Segment Start: Source records

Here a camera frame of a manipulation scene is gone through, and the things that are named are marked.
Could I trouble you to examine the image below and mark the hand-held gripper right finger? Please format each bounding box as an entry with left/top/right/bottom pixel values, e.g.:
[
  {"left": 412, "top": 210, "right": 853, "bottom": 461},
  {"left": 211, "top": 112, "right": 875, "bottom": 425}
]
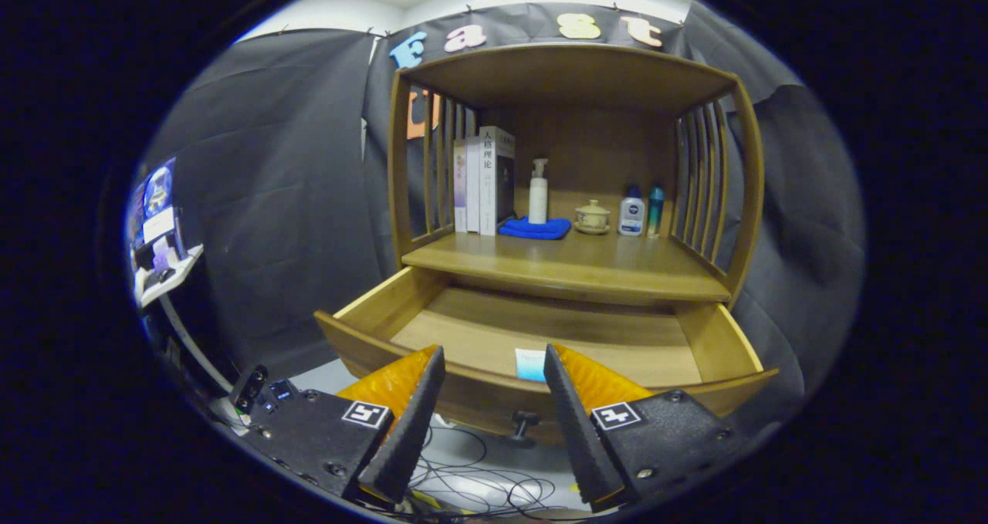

Segment End: Source records

**Your task**
Copy out the records exactly. Do not include the pictures.

**Response for this exercise**
Here a camera frame of a manipulation scene is gone through, and the things that are named are marked.
Could I trouble you to examine the image below and mark the hand-held gripper right finger? Please format each bounding box as an entry with left/top/right/bottom pixel values, e.g.:
[
  {"left": 412, "top": 210, "right": 853, "bottom": 461},
  {"left": 211, "top": 112, "right": 875, "bottom": 425}
]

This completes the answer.